🤖 AI Summary
In multi-label medical image diagnosis, concurrent diseases cause semantic entanglement—leading to prototype confusion, distorted activation maps, and poor interpretability. To address this, we propose the Cross-Image and Intra-Image Prototype Learning (CIPL) framework. CIPL introduces a novel cross-image semantic decoupling mechanism for prototype learning and incorporates a dual-level alignment regularization: inter-image semantic alignment and intra-image spatial consistency constraints. This effectively disentangles co-occurring disease representations, enhancing prototype discriminability and localization reliability. Evaluated on two large-scale public multi-label benchmarks—chest X-rays and fundus images—CIPL achieves state-of-the-art classification performance. Moreover, in weakly supervised thoracic disease localization, it significantly outperforms prevailing saliency-based and prototype-based explanation methods, simultaneously delivering high classification accuracy and strong model interpretability.
📝 Abstract
Recent advances in prototypical learning have shown remarkable potential to provide useful decision interpretations associating activation maps and predictions with class-specific training prototypes. Such prototypical learning has been well-studied for various single-label diseases, but for quite relevant and more challenging multi-label diagnosis, where multiple diseases are often concurrent within an image, existing prototypical learning models struggle to obtain meaningful activation maps and effective class prototypes due to the entanglement of the multiple diseases.
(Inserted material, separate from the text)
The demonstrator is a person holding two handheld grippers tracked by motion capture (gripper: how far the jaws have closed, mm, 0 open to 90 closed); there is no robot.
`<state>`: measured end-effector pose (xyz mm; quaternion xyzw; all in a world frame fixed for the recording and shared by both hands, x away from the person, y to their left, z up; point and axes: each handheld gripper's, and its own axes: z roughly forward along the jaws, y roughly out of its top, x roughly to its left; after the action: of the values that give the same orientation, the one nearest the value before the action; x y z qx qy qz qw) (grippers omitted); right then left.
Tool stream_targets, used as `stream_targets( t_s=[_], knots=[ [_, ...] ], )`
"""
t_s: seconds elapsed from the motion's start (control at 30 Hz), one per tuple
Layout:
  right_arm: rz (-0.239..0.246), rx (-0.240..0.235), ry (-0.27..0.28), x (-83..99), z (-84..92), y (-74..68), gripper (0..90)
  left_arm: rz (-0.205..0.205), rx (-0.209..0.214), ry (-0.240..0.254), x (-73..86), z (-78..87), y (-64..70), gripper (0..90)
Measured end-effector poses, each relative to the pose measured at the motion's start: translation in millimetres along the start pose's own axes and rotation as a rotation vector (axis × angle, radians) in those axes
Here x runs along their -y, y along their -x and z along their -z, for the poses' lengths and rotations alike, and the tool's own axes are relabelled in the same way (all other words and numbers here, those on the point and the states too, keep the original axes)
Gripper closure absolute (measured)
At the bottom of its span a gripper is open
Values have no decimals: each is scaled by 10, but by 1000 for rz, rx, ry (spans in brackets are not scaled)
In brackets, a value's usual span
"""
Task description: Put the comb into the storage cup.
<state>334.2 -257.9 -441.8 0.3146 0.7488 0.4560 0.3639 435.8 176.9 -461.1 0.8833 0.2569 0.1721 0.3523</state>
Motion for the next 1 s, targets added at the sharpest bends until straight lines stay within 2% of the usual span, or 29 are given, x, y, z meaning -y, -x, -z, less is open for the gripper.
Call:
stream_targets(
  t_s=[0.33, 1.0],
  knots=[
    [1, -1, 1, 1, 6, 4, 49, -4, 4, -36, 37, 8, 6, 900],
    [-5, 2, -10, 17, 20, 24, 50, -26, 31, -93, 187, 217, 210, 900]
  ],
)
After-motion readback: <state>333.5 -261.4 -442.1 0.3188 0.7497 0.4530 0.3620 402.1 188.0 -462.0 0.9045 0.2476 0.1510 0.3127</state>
In this paper, we present a novel Cross- and Intra-image Prototypical Learning (CIPL) framework, for accurate multi-label disease diagnosis and interpretation from medical images. CIPL takes advantage of common cross-image semantics to disentangle the multiple diseases when learning the prototypes, allowing a comprehensive understanding of complicated pathological lesions. Furthermore, we propose a new two-level alignment-based regularisation strategy that effectively leverages consistent intra-image information to enhance interpretation robustness and predictive performance. Extensive experiments show that our CIPL attains the state-of-the-art (SOTA) classification accuracy in two public multi-label benchmarks of disease diagnosis: thoracic radiography and fundus images. Quantitative interpretability results show that CIPL also has superiority in weakly-supervised thoracic disease localisation over other leading saliency- and prototype-based explanation methods.